### WORK REQUIRED
Using the records below, output the stretch that opens with the line containing "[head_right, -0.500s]" and closes with the line containing "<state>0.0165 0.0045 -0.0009", exactly and including both lines, with nothing more.

++++++++++

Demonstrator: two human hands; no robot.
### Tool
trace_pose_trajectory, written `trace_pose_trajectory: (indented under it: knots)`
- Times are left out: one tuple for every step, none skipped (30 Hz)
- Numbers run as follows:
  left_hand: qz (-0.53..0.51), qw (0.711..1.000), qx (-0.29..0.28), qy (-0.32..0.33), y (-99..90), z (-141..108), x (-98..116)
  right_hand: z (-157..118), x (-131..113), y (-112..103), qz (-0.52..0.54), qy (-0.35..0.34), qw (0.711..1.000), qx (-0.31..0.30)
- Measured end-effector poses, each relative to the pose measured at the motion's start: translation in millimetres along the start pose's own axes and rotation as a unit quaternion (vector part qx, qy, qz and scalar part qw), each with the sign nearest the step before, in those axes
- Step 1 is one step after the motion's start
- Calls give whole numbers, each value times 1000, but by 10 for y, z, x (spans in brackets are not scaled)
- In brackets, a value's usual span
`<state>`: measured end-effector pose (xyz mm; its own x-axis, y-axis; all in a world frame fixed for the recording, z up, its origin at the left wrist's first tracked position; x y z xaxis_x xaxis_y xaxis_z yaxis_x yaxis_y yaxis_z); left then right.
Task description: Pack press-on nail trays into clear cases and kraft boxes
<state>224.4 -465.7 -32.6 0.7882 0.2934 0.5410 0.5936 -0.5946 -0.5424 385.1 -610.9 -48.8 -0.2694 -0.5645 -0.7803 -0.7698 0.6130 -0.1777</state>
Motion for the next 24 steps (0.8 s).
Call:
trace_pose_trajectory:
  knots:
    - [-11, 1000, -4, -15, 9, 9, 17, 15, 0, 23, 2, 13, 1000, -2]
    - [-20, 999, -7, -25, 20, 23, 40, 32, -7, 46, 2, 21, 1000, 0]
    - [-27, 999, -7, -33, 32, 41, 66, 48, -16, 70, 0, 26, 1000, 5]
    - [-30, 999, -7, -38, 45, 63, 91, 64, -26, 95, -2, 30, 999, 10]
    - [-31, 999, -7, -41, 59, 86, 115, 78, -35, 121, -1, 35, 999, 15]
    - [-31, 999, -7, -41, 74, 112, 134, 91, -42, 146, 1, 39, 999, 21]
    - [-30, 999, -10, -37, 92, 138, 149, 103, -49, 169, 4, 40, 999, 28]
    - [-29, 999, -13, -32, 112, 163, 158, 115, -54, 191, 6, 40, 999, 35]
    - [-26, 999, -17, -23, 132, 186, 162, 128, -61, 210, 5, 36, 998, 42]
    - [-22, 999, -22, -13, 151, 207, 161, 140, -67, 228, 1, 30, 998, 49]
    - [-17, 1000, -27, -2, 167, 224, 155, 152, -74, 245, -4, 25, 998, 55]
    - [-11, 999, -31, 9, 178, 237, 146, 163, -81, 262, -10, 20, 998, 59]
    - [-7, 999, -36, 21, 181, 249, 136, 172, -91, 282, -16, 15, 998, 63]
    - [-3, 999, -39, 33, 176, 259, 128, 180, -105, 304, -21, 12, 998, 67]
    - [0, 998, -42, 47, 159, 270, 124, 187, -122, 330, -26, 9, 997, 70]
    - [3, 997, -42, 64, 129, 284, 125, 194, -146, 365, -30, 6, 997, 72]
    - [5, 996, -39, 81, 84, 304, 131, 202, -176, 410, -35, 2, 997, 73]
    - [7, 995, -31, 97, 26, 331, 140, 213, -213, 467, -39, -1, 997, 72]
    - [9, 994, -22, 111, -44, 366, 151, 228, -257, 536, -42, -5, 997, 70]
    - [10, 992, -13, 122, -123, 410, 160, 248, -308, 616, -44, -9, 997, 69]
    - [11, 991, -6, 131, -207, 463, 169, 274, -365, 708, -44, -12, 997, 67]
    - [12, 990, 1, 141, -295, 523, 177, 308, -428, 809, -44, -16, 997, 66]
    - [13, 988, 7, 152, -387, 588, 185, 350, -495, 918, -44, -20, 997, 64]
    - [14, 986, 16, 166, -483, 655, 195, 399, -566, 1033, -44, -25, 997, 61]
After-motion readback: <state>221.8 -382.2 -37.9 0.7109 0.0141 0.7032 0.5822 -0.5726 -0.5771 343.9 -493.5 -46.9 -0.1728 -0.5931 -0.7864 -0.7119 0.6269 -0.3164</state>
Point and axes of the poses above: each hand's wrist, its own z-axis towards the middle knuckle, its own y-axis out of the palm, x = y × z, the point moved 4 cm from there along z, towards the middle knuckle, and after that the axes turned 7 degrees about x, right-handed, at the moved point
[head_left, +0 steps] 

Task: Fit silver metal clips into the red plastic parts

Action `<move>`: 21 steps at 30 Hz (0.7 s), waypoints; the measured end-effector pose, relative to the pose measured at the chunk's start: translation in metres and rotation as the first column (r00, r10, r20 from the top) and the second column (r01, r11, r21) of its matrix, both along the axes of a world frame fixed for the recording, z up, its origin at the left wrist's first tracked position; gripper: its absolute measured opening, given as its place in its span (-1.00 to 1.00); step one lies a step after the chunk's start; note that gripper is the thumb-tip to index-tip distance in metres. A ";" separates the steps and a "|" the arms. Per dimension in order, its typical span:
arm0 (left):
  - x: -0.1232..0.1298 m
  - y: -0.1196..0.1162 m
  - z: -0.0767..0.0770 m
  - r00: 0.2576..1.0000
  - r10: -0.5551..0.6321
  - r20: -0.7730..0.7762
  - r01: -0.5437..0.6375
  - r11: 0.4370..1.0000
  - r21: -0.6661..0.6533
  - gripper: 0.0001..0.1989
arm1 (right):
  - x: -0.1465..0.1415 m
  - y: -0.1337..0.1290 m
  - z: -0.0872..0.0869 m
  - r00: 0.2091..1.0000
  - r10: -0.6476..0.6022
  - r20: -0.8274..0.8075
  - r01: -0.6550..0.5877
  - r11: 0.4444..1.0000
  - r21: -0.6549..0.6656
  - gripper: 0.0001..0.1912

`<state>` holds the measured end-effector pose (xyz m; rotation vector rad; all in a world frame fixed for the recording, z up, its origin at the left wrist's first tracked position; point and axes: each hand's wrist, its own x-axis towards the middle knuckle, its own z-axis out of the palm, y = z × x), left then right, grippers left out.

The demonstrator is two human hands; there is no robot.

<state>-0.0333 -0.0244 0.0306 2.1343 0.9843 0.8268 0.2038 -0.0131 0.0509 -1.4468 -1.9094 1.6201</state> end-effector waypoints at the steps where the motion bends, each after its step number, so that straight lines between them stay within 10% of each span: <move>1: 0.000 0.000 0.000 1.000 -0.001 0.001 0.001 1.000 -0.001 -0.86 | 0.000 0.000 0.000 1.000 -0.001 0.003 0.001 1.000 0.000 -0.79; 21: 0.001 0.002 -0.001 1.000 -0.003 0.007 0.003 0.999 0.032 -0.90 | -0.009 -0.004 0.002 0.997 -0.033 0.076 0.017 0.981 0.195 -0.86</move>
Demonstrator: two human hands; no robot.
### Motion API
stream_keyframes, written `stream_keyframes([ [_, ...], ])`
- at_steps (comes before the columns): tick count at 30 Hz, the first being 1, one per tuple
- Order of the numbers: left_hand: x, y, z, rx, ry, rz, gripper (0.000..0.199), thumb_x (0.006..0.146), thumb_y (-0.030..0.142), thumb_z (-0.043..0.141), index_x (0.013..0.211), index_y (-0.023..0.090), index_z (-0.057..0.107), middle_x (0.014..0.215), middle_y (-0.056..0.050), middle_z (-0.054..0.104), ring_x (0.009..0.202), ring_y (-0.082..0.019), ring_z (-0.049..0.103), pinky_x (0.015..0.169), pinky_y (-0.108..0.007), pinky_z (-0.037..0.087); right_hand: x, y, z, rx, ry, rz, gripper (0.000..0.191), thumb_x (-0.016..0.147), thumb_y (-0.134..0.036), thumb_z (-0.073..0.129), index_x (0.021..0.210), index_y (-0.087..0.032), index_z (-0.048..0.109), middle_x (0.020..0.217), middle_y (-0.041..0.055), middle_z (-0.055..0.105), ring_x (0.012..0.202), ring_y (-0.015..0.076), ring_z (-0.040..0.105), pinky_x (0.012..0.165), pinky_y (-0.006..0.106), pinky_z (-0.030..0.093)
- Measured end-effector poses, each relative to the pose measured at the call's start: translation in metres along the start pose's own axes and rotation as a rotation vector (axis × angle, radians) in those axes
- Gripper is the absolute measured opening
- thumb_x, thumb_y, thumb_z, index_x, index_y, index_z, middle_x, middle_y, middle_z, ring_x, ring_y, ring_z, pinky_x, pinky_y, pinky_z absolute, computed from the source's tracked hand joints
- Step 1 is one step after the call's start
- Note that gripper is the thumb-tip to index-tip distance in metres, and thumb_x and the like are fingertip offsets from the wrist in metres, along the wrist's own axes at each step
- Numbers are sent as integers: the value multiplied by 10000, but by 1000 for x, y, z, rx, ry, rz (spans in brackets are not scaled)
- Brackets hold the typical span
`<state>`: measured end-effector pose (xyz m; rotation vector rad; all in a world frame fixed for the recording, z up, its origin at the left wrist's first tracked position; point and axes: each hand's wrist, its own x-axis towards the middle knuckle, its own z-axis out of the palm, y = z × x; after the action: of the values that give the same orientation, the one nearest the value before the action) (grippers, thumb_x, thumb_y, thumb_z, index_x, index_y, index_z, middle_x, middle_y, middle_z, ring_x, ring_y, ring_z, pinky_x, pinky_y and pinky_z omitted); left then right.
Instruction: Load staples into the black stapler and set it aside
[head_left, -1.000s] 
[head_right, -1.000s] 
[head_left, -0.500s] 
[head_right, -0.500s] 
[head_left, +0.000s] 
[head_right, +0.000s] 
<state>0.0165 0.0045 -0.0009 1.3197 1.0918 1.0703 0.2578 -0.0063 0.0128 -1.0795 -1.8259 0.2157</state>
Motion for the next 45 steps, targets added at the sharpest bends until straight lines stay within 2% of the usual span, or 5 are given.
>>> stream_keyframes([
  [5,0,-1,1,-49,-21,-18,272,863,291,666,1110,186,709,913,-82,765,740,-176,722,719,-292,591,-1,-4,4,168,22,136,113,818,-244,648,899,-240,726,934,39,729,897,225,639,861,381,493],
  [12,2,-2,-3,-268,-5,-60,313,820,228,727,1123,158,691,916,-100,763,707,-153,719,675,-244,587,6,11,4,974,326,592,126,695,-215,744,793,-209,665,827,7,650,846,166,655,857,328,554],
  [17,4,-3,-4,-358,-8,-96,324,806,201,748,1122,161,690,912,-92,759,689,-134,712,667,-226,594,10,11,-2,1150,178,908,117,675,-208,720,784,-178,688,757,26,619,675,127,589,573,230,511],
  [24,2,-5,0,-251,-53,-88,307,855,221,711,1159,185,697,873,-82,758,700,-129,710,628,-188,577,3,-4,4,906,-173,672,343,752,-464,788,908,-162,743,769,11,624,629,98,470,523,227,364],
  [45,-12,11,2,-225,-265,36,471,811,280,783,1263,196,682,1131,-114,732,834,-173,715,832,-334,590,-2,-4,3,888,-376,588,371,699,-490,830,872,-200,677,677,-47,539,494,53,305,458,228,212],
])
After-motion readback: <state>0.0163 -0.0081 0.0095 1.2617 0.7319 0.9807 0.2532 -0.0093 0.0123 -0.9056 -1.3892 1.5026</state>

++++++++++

### ANSWER TO THE PROBLEM
[head_right, -0.500s] 
[head_left, +0.000s] 
[head_right, +0.000s] 
<state>0.0165 0.0045 -0.0009 1.3197 1.0918 1.0703 0.2578 -0.0063 0.0128 -1.0795 -1.8259 0.2157</state>

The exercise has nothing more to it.